Leave the pictures out and repeat the rest of the data below exactly.
##### Supplied information
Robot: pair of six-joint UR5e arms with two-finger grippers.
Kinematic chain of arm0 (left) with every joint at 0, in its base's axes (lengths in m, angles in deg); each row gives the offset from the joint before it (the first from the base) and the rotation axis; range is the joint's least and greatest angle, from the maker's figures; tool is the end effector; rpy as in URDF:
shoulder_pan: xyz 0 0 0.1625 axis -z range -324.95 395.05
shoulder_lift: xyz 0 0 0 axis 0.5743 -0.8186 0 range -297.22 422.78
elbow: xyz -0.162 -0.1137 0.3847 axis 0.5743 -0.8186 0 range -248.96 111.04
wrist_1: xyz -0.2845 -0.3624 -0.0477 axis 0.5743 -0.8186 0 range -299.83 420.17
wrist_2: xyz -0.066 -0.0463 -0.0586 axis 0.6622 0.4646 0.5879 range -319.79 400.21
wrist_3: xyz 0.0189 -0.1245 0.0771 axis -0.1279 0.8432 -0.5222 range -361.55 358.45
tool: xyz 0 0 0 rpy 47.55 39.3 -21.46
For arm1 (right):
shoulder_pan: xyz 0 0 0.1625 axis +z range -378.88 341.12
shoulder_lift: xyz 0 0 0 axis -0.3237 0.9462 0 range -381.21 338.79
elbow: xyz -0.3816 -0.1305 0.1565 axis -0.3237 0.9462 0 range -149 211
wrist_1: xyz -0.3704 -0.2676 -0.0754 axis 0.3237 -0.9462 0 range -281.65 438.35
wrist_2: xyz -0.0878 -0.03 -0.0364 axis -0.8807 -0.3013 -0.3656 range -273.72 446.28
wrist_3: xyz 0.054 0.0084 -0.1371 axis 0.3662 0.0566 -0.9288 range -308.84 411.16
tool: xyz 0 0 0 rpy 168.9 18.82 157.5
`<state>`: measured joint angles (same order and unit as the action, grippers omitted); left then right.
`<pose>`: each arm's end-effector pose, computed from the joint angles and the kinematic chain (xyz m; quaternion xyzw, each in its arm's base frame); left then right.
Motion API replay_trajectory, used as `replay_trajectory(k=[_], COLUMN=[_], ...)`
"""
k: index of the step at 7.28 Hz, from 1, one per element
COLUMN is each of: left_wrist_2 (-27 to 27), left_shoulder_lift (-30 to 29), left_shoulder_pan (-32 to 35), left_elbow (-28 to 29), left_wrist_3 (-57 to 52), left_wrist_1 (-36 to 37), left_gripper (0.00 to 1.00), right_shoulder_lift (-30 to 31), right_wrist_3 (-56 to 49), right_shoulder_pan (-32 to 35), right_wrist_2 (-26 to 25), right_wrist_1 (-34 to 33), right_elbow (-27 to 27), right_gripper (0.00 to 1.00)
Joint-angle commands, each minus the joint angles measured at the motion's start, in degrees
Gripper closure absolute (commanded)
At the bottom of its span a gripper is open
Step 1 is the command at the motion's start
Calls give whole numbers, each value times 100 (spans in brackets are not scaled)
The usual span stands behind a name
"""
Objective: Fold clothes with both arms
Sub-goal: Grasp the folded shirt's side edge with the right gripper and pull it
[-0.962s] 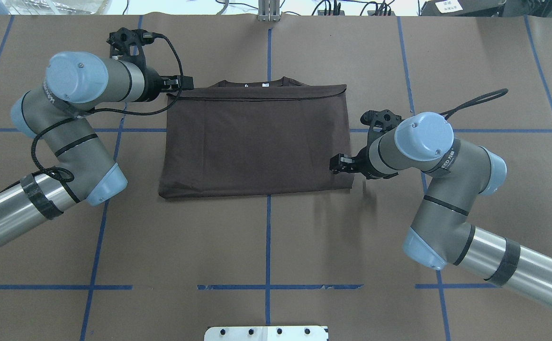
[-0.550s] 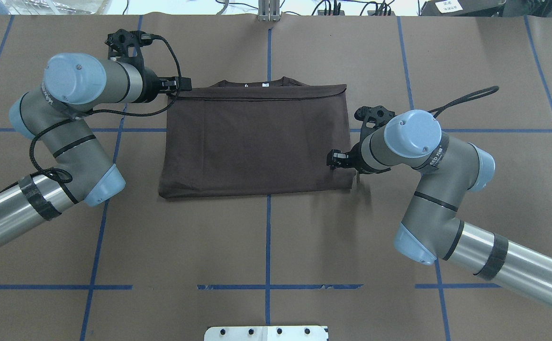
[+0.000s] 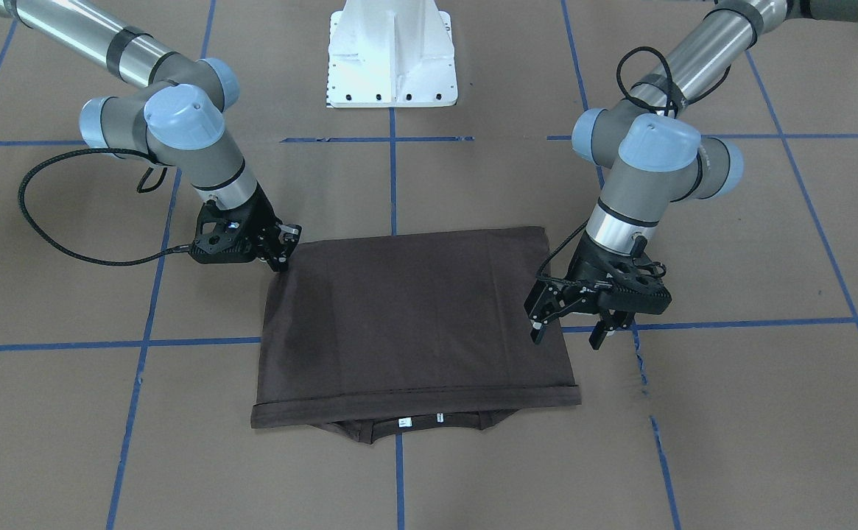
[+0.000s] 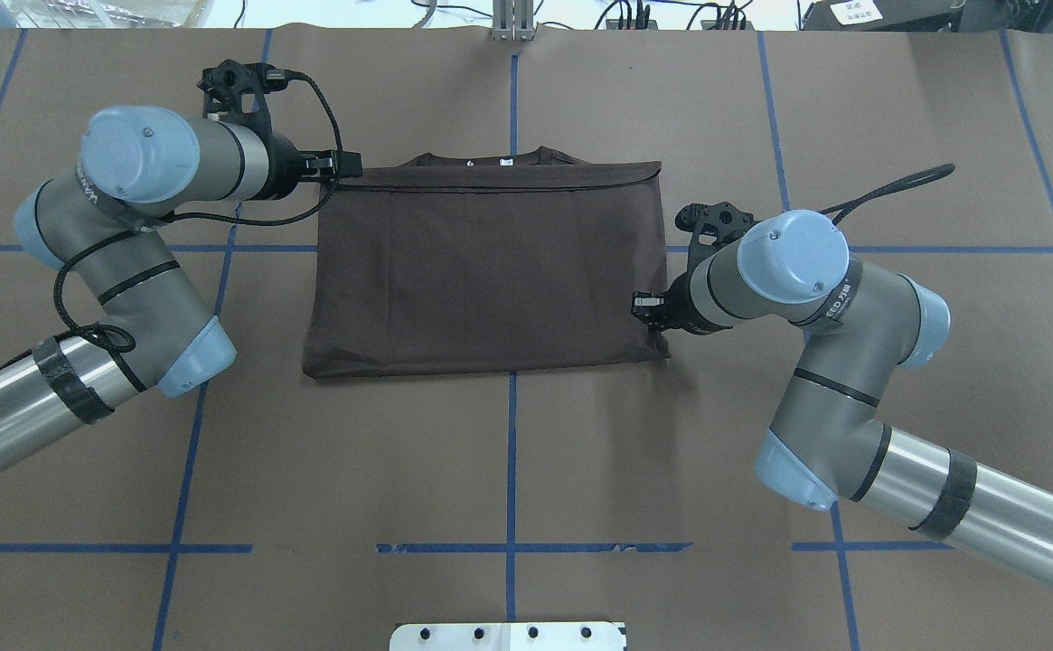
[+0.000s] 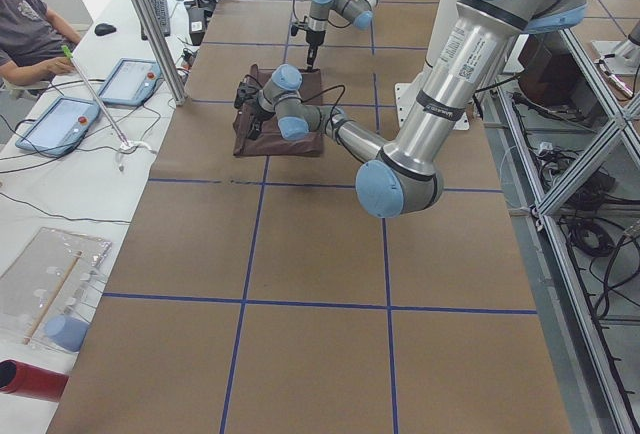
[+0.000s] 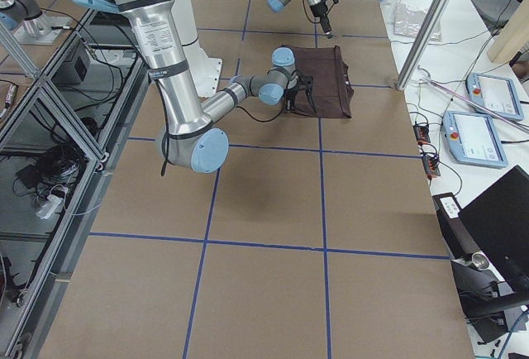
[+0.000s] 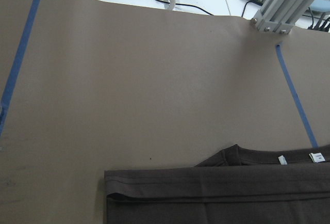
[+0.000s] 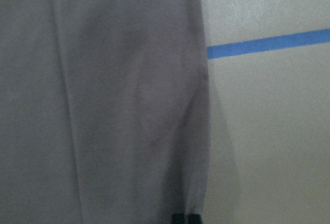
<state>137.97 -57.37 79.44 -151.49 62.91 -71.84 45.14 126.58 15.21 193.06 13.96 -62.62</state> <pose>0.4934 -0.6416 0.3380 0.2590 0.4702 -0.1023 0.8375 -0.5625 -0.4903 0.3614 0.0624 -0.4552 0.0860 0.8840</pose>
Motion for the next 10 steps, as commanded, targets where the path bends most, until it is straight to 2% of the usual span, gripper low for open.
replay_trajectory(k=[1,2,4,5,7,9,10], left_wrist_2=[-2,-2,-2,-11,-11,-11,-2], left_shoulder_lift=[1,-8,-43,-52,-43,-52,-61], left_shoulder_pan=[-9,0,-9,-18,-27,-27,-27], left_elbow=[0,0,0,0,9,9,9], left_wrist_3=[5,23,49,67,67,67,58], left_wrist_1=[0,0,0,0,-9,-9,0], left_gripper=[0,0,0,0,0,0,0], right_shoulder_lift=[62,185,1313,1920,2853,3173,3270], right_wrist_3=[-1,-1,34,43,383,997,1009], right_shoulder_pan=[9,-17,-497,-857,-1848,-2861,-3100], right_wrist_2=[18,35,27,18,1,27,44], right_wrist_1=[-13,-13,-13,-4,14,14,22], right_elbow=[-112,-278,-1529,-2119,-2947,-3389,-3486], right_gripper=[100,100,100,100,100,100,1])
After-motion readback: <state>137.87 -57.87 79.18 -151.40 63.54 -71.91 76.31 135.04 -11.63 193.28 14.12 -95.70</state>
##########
Response to the task:
Robot: pair of six-joint UR5e arms with two-finger grippers.
Kinematic chain of arm0 (left) with every joint at 0, in its base's axes (lengths in m, angles in deg); each row gives the offset from the joint before it (the first from the base) and the rotation axis; range is the joint's least and greatest angle, from the maker's figures; tool is the end effector; rpy as in URDF:
shoulder_pan: xyz 0 0 0.1625 axis -z range -324.95 395.05
shoulder_lift: xyz 0 0 0 axis 0.5743 -0.8186 0 range -297.22 422.78
elbow: xyz -0.162 -0.1137 0.3847 axis 0.5743 -0.8186 0 range -248.96 111.04
wrist_1: xyz -0.2845 -0.3624 -0.0477 axis 0.5743 -0.8186 0 range -299.83 420.17
wrist_2: xyz -0.066 -0.0463 -0.0586 axis 0.6622 0.4646 0.5879 range -319.79 400.21
wrist_3: xyz 0.0189 -0.1245 0.0771 axis -0.1279 0.8432 -0.5222 range -361.55 358.45
tool: xyz 0 0 0 rpy 47.55 39.3 -21.46
For arm1 (right):
shoulder_pan: xyz 0 0 0.1625 axis +z range -378.88 341.12
shoulder_lift: xyz 0 0 0 axis -0.3237 0.9462 0 range -381.21 338.79
elbow: xyz -0.3816 -0.1305 0.1565 axis -0.3237 0.9462 0 range -149 211
wrist_1: xyz -0.3704 -0.2676 -0.0754 axis 0.3237 -0.9462 0 range -281.65 438.35
wrist_2: xyz -0.0878 -0.03 -0.0364 axis -0.8807 -0.3013 -0.3656 range -273.72 446.28
wrist_3: xyz 0.054 0.0084 -0.1371 axis 0.3662 0.0566 -0.9288 range -308.84 411.16
tool: xyz 0 0 0 rpy 168.9 18.82 157.5
`<state>`: measured joint angles (same order and unit as the action, grippers omitted); left then right.
`<pose>`: each arm's end-effector pose, computed from the joint angles and the kinematic chain (xyz m; quaternion xyzw, each in its arm's base frame); left then right.
Motion API replay_trajectory, used as `replay_trajectory(k=[_], COLUMN=[_], ...)`
"""
k: index of the step at 7.28 Hz, from 1, one per element
COLUMN is each of: left_wrist_2 (-27 to 27), left_shoulder_lift (-30 to 29), left_shoulder_pan (-32 to 35), left_elbow (-28 to 29), left_wrist_3 (-57 to 52), left_wrist_1 (-36 to 37), left_gripper (0.00 to 1.00), right_shoulder_lift (-30 to 31), right_wrist_3 (-56 to 49), right_shoulder_pan (-32 to 35), right_wrist_2 (-26 to 25), right_wrist_1 (-34 to 33), right_elbow (-27 to 27), right_gripper (0.00 to 1.00)
Joint-angle commands, each minus the joint angles measured at the motion's start, in degrees
Gripper closure absolute (commanded)
At the bottom of its span a gripper is open
Step 1 is the command at the motion's start
Calls give whole numbers, each value times 100 (spans in brackets are not scaled)
The usual span stands behind a name
"""
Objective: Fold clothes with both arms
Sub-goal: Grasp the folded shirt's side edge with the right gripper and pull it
[-0.962s] 
[-0.550s] 
[+0.000s] 
[+0.000s] 
[+0.000s] 
[+0.000s] 
[+0.000s] 
[+0.000s] 
<state>137.97 -57.37 79.44 -151.49 62.91 -71.84 45.14 126.58 15.21 193.06 13.96 -62.62</state> <pose>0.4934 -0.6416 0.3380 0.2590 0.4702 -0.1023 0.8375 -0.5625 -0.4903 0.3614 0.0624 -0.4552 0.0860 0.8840</pose>
Motion for the next 10 steps, as commanded, targets where the path bends most, until it is straight to 2% of the usual span, gripper low for open.
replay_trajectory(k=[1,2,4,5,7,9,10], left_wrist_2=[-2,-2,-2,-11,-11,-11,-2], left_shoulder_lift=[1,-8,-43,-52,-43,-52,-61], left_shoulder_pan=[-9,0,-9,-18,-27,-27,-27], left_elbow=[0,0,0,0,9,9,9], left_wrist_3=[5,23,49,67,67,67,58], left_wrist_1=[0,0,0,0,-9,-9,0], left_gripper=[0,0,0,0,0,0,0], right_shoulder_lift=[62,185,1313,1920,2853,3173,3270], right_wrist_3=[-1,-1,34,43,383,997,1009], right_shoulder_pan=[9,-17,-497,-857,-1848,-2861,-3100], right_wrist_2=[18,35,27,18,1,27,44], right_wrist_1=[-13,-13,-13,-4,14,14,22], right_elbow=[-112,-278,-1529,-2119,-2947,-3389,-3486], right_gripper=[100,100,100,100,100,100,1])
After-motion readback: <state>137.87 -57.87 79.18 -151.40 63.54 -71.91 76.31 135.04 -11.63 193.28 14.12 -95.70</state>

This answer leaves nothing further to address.